The connection they shared and Samuel denied - out of fear, out of disgust, out of duty, even out of love for his brother. It was shoved along with all the knowledge Lucifer's existence brought with him out of his soul but yet on top of it. It dragged him down, a pressure he could never be free of.

_His mother's death was his fault. Their lives were his fault. His own failures._

_Everything was his fault._

Most of all, Samuel's sudden, terrible epiphany.

He had ached for angels, his faith was a sign of repentance.

He had wanted forgiveness.

He discovered he was Lucifer's true vessel.

He did not lose faith so much as he was broken by it. He lost faith in his ability to be forgiven.

Much as Lucifer once had, himself.

But Samuel hadn't chosen that. He hadn't chosen what he was made to be. And Lucifer could relate to that too, in a manner. It was fate, he had known, always was as it would.

But Samuel had something Lucifer had not - the entitlement to free will. The inherent belief in his own choices and what they did - their consequences.

Lucifer's decisions were not tested by free will - he believed himself to be right because he was doing it.

But Samuel knew guilt, which Lucifer did not feel. Which weighed almost as heavily as Lucifer's existence did upon his soul.

Lucifer saw his soul and knew it was in relation to a normal human's nauseating, even especially to creatures like angels (who did not posess gag reflexes) because of their ability to see, to sense, to feel the souls around them. He knew that Castiel had called Samuel an abomination, and rather than taking offense (well, taking extreme offense. Samuel would not be spoken of like that. But Castiel had shown affection to Sam once he'd accepted the wound that was Samuel's soul. So Lucifer pardoned him.) he used that as a guide for how an unbiased angel would see it. Of course, Sam's soul had still been flush with Demon blood at the time, as of then, yet to be completely gone from his system.

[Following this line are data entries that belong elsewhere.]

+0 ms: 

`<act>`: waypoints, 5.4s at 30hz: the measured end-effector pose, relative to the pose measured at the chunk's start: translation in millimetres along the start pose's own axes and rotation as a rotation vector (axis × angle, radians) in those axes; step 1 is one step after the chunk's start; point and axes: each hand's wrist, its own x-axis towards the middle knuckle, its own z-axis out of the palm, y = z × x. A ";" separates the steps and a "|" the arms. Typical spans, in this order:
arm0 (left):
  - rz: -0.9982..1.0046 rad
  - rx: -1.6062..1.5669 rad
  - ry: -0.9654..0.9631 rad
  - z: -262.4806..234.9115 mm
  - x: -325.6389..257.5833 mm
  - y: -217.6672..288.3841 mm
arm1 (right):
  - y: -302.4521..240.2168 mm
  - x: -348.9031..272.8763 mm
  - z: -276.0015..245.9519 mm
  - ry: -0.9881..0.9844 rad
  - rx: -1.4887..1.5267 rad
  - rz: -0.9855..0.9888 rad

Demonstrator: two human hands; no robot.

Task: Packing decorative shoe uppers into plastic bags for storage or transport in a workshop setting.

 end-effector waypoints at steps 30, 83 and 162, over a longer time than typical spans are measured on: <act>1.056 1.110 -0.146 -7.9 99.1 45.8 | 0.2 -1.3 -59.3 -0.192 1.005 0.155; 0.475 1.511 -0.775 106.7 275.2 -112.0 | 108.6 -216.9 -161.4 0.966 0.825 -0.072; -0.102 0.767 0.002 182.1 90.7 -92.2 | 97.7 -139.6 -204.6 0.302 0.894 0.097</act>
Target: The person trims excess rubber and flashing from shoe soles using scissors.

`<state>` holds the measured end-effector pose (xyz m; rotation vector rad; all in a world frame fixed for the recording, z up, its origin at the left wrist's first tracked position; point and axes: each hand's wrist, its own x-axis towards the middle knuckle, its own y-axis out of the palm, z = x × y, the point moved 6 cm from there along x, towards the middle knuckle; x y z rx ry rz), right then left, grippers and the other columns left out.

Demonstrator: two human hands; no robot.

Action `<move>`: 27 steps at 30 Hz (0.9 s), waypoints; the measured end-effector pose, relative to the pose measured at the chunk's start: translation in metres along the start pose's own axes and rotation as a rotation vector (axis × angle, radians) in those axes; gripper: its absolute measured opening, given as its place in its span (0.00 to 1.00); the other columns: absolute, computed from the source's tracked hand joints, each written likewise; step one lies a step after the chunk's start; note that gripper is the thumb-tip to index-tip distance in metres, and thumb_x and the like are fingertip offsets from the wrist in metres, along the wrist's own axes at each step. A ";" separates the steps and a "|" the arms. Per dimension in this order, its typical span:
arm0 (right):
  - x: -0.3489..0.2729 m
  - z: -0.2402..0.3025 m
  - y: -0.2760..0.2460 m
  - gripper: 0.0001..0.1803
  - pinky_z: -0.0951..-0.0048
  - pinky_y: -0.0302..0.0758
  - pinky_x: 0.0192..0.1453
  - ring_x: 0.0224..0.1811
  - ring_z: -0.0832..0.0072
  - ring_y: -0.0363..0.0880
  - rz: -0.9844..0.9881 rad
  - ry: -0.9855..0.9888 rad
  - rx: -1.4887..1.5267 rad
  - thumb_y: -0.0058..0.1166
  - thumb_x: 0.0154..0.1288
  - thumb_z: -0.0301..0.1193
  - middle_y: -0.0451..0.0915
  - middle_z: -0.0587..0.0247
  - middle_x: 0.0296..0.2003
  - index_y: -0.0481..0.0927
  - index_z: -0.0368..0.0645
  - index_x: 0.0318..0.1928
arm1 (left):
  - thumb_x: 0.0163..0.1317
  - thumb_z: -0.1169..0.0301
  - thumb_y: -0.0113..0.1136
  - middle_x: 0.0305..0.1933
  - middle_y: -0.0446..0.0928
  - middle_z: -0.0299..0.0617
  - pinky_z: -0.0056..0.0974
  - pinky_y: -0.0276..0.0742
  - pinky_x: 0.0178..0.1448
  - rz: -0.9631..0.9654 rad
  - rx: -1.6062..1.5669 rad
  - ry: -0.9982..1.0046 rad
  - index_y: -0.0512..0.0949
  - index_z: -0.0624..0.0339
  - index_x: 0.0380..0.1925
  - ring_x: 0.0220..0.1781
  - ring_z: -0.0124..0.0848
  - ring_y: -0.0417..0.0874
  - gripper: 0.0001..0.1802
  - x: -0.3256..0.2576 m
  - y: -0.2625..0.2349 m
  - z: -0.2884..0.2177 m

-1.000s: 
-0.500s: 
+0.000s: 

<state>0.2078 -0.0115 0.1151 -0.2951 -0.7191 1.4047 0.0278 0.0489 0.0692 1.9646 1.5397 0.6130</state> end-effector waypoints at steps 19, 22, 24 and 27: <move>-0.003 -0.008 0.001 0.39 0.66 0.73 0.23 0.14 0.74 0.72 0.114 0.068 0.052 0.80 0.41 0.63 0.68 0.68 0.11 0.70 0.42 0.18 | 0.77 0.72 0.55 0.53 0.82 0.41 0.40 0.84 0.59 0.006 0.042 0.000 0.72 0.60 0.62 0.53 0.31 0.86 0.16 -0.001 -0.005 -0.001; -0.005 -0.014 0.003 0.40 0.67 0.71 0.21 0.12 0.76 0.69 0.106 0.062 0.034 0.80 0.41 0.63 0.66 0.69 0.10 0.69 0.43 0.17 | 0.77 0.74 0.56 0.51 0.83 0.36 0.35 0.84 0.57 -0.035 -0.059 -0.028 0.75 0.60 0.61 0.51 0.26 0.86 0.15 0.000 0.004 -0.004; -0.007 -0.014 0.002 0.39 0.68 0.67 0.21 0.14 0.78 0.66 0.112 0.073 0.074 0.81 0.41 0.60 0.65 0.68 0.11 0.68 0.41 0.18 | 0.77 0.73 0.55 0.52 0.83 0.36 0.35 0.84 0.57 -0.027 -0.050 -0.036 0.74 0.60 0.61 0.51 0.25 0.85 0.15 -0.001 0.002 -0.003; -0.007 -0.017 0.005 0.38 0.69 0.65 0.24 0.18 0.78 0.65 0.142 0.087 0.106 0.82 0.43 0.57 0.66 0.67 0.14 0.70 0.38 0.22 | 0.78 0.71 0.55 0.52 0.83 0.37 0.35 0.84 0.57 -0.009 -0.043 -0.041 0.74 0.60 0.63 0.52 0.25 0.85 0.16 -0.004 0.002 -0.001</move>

Lucifer knew Samuel's soul was ugly. But the deformity caused by the Demon's blood was more an abscess, a large growth that covered the undeniable morality beneath. Lucifer shouldn't care because morality was nothing to him. Was supposed to be nothing to him.

He saw the soul and wanted not to destroy, not to smite or remove or erase.

He wanted to heal.

To expend grace upon the soul and remove it's blemishes and morbid state.

He wanted to rend his grace.

_Upon a human soul._

And he could have said it was because he wanted to care for his vessel in all dimensions of it (for really that was where souls existed - on another plane as the bodies they were tied to), but he knew it was a lie.

And how many times had he said he didn't lie?

It was simply Sam. Broken, yet unbowed. Beautiful. His.

_Human._

But healing Samuel with his grace would have damaged their connection. Rather, it would have made Samuel's soul less of a match to Lucifer's own ruined state. It felt like it would have been cheating, trying to fix himself through Sam. It made Sam not Sam, and that felt, in the least ironic sense of the word, blasphemous.

So he'd stayed away, too captivated to fix the mutilations. And that was worse, in it's own sense. That he could be captivated by Samuel's soul, when it was supposedly so disgusting in comparison to all the other souls he had shred and ripped and disfigured.

He knew that he could not fix Sam. But he could heal him.

If Samuel ever accepted him, gave him that little amount of trust (which he couldn't, of course, not as long as he feared Lucifer would use him, "wear him to the apocalypse". And there was really almost no way to stop that - a lifetime of hearing of the Devil, then of seeing what Lucifer was capable of, of fighting monsters Lucifer had created, of knowing that a Demon had killed his mother and ruined his life), he would do it. He could heal Sam, he knew it was possible.

Slowly, of course. Not the ramshackle, hurried pace that Castiel had taken in Hell that had called for a physical branding. No doubt if Dean could not recollect it, it was because it had been so incredibly painful, overpowering. Brash, coarse, even, but effective. But then again, the scars of Hell were a different sort of ugliness. If Samuel was morality at it's best, then Dean Winchester was righteousness.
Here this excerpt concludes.